The basic idea would be to try to get back to the unital case. We can consider the unital extension $\tilde{A}=\mathcal{A}\times \mathbb{C}$ of $\mathcal{A}$, where $\mathcal{A}\cong \mathcal{A}\times \left\{0\right\}\subset \tilde{A}$. We then have a homeomorphism (I think) \begin{align*}\sigma(\tilde{\mathcal{A}})&\cong \sigma(\mathcal{A})\cup \left\{0\right\}\\ 0&\mapsto \tilde{0}:(x,\lambda)\mapsto 0\\ \sigma(\mathcal{A})\ni h&\mapsto \tilde{h}:(x,\lambda)\mapsto h(x)+\lambda \end{align*} both are compact Hausdorff spaces in the weak*-topology induced by $\mathcal{A}^*$ and $\mathcal{A}$ respectively, while $\sigma(\mathcal{A})$ is only locally compact in general.
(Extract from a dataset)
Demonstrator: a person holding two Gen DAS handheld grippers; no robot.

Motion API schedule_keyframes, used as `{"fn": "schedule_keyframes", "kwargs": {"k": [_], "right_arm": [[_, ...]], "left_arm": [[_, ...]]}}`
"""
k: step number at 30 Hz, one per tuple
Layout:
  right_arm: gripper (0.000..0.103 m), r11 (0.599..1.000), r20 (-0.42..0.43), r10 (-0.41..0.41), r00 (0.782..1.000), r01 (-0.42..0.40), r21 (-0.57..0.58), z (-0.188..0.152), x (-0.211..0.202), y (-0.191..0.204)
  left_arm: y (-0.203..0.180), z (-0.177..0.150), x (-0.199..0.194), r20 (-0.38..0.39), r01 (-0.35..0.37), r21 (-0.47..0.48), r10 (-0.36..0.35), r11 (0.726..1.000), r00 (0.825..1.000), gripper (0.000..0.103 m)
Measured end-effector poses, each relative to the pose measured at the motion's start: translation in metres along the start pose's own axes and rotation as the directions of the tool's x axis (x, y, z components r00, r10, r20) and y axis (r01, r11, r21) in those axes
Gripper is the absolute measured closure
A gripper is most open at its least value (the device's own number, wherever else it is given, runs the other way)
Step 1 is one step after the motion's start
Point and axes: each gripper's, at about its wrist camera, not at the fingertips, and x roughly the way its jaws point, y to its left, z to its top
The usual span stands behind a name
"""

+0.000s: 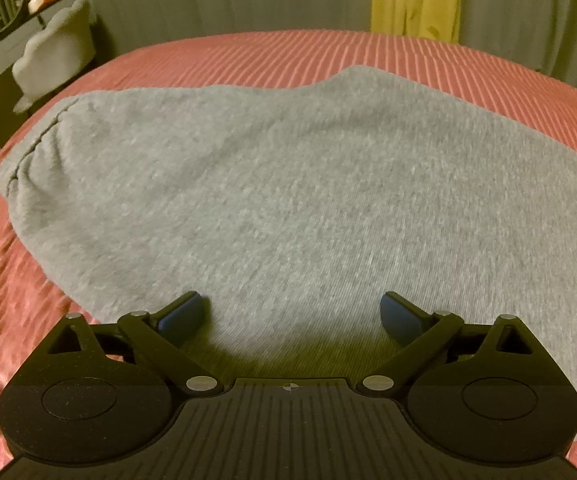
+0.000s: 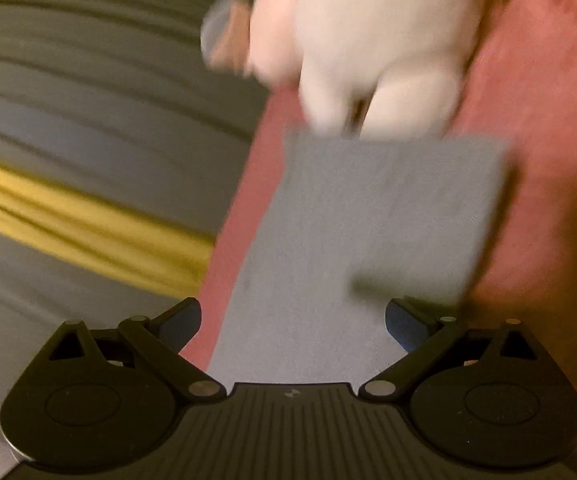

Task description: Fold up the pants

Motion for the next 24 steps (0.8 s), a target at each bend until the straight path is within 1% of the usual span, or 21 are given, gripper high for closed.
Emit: {"fn": "schedule_keyframes", "kwargs": {"k": [2, 3, 4, 5, 6, 7, 8, 9, 10, 11, 13, 14, 15, 16, 18, 19, 21, 22, 24], "right_arm": [[0.004, 0.999, 0.065, -0.036, 0.997, 0.036, -0.001, 0.008, -0.022, -0.016], [0.005, 0.998, 0.082, -0.052, 0.995, 0.050, 0.027, 0.011, -0.031, -0.028], [0.005, 0.996, 0.081, -0.040, 0.996, 0.033, 0.083, 0.012, -0.035, -0.040], [0.006, 0.990, 0.079, -0.009, 0.997, -0.002, 0.138, 0.013, -0.037, -0.049], [0.011, 0.980, 0.085, 0.029, 0.996, -0.045, 0.191, 0.014, -0.038, -0.059], [0.015, 0.976, 0.097, 0.038, 0.995, -0.057, 0.210, 0.015, -0.038, -0.062], [0.021, 0.976, 0.112, 0.028, 0.993, -0.052, 0.213, 0.017, -0.038, -0.063], [0.030, 0.979, 0.119, 0.013, 0.993, -0.037, 0.201, 0.019, -0.037, -0.063], [0.033, 0.983, 0.113, 0.001, 0.994, -0.022, 0.183, 0.022, -0.035, -0.060], [0.036, 0.986, 0.101, -0.021, 0.995, 0.003, 0.167, 0.025, -0.030, -0.058], [0.036, 0.988, 0.095, -0.069, 0.993, 0.055, 0.144, 0.029, -0.017, -0.056], [0.038, 0.988, 0.092, -0.081, 0.993, 0.067, 0.141, 0.030, -0.014, -0.057], [0.046, 0.987, 0.089, -0.083, 0.993, 0.070, 0.142, 0.031, -0.011, -0.058], [0.050, 0.987, 0.089, -0.085, 0.992, 0.071, 0.142, 0.033, -0.009, -0.059], [0.060, 0.986, 0.086, -0.092, 0.992, 0.078, 0.146, 0.035, 0.000, -0.063], [0.063, 0.986, 0.088, -0.085, 0.993, 0.071, 0.153, 0.037, 0.002, -0.065], [0.078, 0.985, 0.088, -0.071, 0.994, 0.056, 0.164, 0.037, 0.006, -0.070], [0.082, 0.986, 0.091, -0.059, 0.994, 0.044, 0.160, 0.037, 0.005, -0.070], [0.084, 0.994, 0.106, -0.047, 0.993, 0.035, 0.108, 0.033, 0.000, -0.062]], "left_arm": [[0.000, 0.001, 0.002, -0.003, 0.003, -0.008, -0.003, 1.000, 1.000, 0.002], [0.000, 0.001, 0.002, -0.004, 0.004, -0.013, -0.004, 1.000, 1.000, 0.002], [0.000, 0.001, 0.003, -0.005, 0.004, -0.017, -0.004, 1.000, 1.000, 0.002], [0.000, 0.001, 0.003, -0.006, 0.004, -0.019, -0.004, 1.000, 1.000, 0.002], [0.000, 0.001, 0.003, -0.006, 0.003, -0.019, -0.004, 1.000, 1.000, 0.002], [0.000, 0.001, 0.003, -0.005, 0.003, -0.019, -0.003, 1.000, 1.000, 0.002], [0.000, 0.001, 0.003, -0.005, 0.003, -0.019, -0.003, 1.000, 1.000, 0.002], [-0.001, 0.001, 0.003, -0.005, 0.002, -0.019, -0.002, 1.000, 1.000, 0.002], [0.000, 0.000, 0.003, -0.005, 0.002, -0.019, -0.002, 1.000, 1.000, 0.002], [-0.001, 0.000, 0.003, -0.006, 0.001, -0.019, -0.001, 1.000, 1.000, 0.002], [-0.001, 0.001, 0.004, -0.006, -0.002, -0.017, 0.002, 1.000, 1.000, 0.002], [-0.002, 0.001, 0.004, -0.006, -0.004, -0.016, 0.004, 1.000, 1.000, 0.002], [-0.002, 0.001, 0.004, -0.006, -0.005, -0.016, 0.005, 1.000, 1.000, 0.002], [-0.002, 0.001, 0.004, -0.007, -0.006, -0.016, 0.006, 1.000, 1.000, 0.002], [-0.002, 0.001, 0.005, -0.007, -0.008, -0.016, 0.008, 1.000, 1.000, 0.001], [-0.003, 0.001, 0.005, -0.007, -0.009, -0.016, 0.009, 1.000, 1.000, 0.001], [-0.003, 0.001, 0.005, -0.008, -0.011, -0.016, 0.011, 1.000, 1.000, 0.001], [-0.003, 0.001, 0.005, -0.008, -0.011, -0.016, 0.011, 1.000, 1.000, 0.001], [-0.003, 0.001, 0.005, -0.008, -0.011, -0.016, 0.011, 1.000, 1.000, 0.001]]}}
The above homeomorphism in turn induces a Banach algebra isomorphism $C(\sigma(\tilde{\mathcal{A}}))\cong C(\sigma(\mathcal{A})\cup\left\{0\right\})$. With this identification we have $\Gamma_{\mathcal{A}}=r\circ \left.\Gamma_{\tilde{\mathcal{A}}}\right|_{\mathcal{A}}$ where $r:C(\sigma(\mathcal{A})\cup\left\{0\right\})\to C(\sigma(\mathcal{A}))$ is the restriction map. Now I would like to use the topological/algebraic properties I know about $r$ and $\Gamma_{\tilde{\mathcal{A}}}$ to show that $\Gamma_{\mathcal{A}}(\mathcal{A})\subset C_0(\sigma(\mathcal{A}))$.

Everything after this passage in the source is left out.